Denisovans are only identified by a few fossilized remains and their DNA. The new study finds that Denisovans and modern humans interbred around 50,000 years ago, which adds a data point. Previously, some scientists had suggested that Denisvoans may have gone extinct before modern humans spread into their more easterly range. But, says Reich, this DNA evidence "tells you that the Denisovans were present in southeast Asia around 50,000 years ago."

Not only were these archaic humans in the region then, their DNA is concentrated in a surprising place, too. Although present-day humans from Oceania have the most Denisovan DNA, "there's more Denisovan ancestry today in South Asians than you would expect from existing models of history," Reich says. And that means that either there was a separate interbreeding event between the two species or more breeding among the hybrids that resulted from the interspecies match.

How many times did the human species intermingle?

A study published earlier this month suggested archaic humans (both Neanderthal and Denisovan) intermingled with H. sapiens remarkably frequently. But, as Reich says, "the genetic data are actually consistent with as few as one Denisovan admixture event into modern humans and as few as one Neanderthal admixture event into modern humans."

"The number of interbreeding events is highly debated among evolutionary biologists," Dr. Nielsen says.

And it could hinge on how scientists are interpreting the data. "There are an infinite number of models that you could imagine to explain the data," explains Joshua Akey, a co-author on the paper published earlier this month and a geneticist at the University of Washington in Seattle, in a phone interview with the Monitor. 

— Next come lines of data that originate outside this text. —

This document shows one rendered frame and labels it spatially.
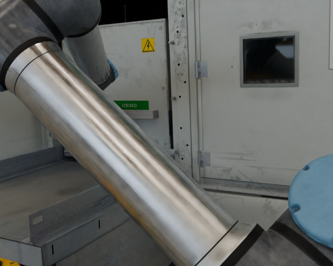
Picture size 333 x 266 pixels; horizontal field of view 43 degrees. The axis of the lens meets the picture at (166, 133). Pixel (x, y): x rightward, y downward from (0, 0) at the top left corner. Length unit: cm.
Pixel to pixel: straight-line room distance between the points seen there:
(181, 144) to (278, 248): 94
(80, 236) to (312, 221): 65
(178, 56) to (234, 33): 22
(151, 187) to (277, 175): 81
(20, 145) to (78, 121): 119
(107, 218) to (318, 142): 65
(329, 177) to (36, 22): 52
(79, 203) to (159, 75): 64
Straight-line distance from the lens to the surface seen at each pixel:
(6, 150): 180
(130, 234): 132
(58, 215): 107
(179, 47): 148
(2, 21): 77
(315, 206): 61
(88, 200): 115
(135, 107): 163
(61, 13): 78
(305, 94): 132
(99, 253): 121
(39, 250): 101
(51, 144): 187
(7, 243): 108
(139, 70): 161
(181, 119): 149
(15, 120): 182
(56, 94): 69
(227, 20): 139
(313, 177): 63
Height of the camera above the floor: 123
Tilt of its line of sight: 9 degrees down
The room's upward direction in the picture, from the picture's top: 2 degrees counter-clockwise

Dr. Akey's view is that the best model is one of multiple interbreeding events, but he admits there is a lot of uncertainty.

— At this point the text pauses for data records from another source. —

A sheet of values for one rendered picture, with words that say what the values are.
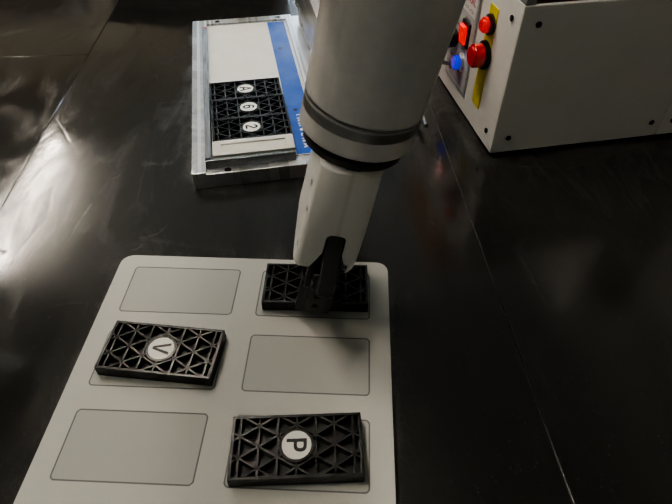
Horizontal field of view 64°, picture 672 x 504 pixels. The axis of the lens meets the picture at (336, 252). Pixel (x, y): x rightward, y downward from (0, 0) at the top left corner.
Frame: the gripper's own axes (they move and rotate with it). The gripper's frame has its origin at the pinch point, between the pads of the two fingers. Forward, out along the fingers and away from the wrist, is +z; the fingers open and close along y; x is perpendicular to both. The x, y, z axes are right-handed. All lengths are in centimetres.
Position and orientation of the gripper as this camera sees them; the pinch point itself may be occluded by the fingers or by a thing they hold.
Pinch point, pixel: (316, 273)
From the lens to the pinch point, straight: 50.1
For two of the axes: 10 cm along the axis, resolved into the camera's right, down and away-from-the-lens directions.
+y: -0.3, 7.1, -7.0
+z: -2.0, 6.8, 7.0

Reich says perhaps the same data could be explained simply by the way that the hybrid populations then interbred with other H. sapiens populations outside of Africa. In this model, the genetics would have been diluted differently as different H. sapiens and hybrid populations met across the globe.

"It could be that there was a single mixture event followed by dilution, or it could be that it was multiple independent events," Reich says.

What did we get from our extinct forefathers?

"We're trying to understand the biological effect of this mixture with archaic humans and modern humans," Reich says. Was archaic human DNA beneficial to our own ancestors or detrimental?

Perhaps those genes that stuck around to end up in present-day humans were beneficial from an evolutionary standpoint. For example, some people living at high altitudes in Tibet may have inherited a gene from Denisovans to survive under those conditions.

It's possible that, thanks to this interbreeding, "certain genetic changes were introduced into the modern human populations that allowed them to live better in the new environments that they were moving into in which these archaic humans were already adapted because they had lived there for hundreds of thousands of years," says Reich.

Likewise, those genes that didn't make it through to present-day human genomes meant the archaic human versions were probably not advantageous. These regions of the genome devoid of archaic human DNA are thought to be associated in particular with language development. 

Another segment of modern human DNA that doesn't have much Neanderthal or Denisovan DNA has to do with male fertility, says Reich. 

"This tells us that when Denisovans and Neanderthals and modern humans met and mixed, they were on the edge of biological compatibility," Reich says. "They produced offspring and many people today are descended from those offspring, but it was clear that the offspring had to overcome some challenges in order to be able to establish themselves as a successful population."